How Chicago Executive Airport will help nearby homes combat jet noise
Chicago Executive Airport in Wheeling is starting a sound insulation program to help residents affected by jets flying in and out of the facility.
To kick off the QuieterHome initiative, the airport hosted an open house Tuesday night at Ramada Plaza by Wyndham Chicago North Shore in Prospect Heights. Airport-area residents were able to ask questions about the multiyear QuieterHome program and view a map displaying potentially eligible areas based on measured levels of jet noise.
Airport Executive Director Jamie Abbott said QuieterHome work will begin next year and is part of the facility's effort to be a good neighbor.
"It's been a long process," Abbott said. "It's a huge program. I kind of call it a big-boy program, because a lot of big airports do these, the O'Hares and the Midways of the world, commercial service airports."

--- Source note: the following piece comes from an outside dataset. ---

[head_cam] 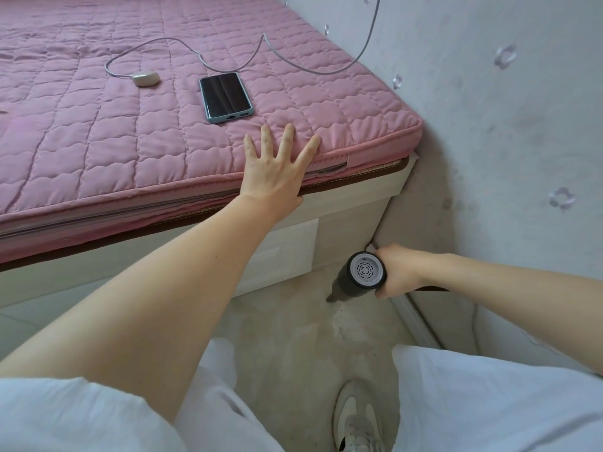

Chicago Executive has approval for a $2.5 million grant recommended by the Federal Aviation Administration. The airport, which is owned by Wheeling and Prospect Heights, must provide 10% -- an additional $250,000 -- that'll go toward sound insulating materials such as new exterior doors, acoustic windows and ventilation systems.
Abbott said about 400 residences in the loudest areas are potentially eligible for QuieterHome, which will cover Wheeling, Prospect Heights and a sliver of Mount Prospect. Roughly another 2,500 homes in a second, lower-noise tier also could be in the mix.
Final eligibility will be determined by acoustic tests inside and outside of a home, along with a structure's age and condition.
Penny Merritt of Syracuse, New York-based C&S Companies will be in charge of QuieterHome and work from a Wheeling office at 204 Industrial Lane. She said the program will start small by conducting noise tests at 30 randomly selected single-family homes before deciding on the first 10 to receive the sound-reduction materials at no cost to the residents.
Approximate boundaries for QuieterHome are Camp McDonald Road to the south, Dundee Road on the north and Wolf Road to the west. Abbott said jet noise typically doesn't affect areas along Milwaukee Avenue on the east due to runway configurations.
Wheeling resident Steve Schwartz, who lives near Milwaukee and Dundee, said he was disappointed to see his neighborhood of about 250 townhouses is just outside the QuieterHome boundary.
"I may not be in the contour of the runway, but I am in the pathway of flight, and so thereby affected by the sound," Schwartz said.
The Chicago Executive board decided to pursue the sound insulation program in 2017 over other possible measures to help residents.
Wheeling Trustee Ray Lang, who doubles as a Chicago Executive board director, said QuieterHome is a step in the right direction to help those affected by jet noise.
"It's something strong that we put together to help in the best way we can," Lang said. "We can't control flight, and so in this particular situation, we can help people with noise issues and so on in their own home."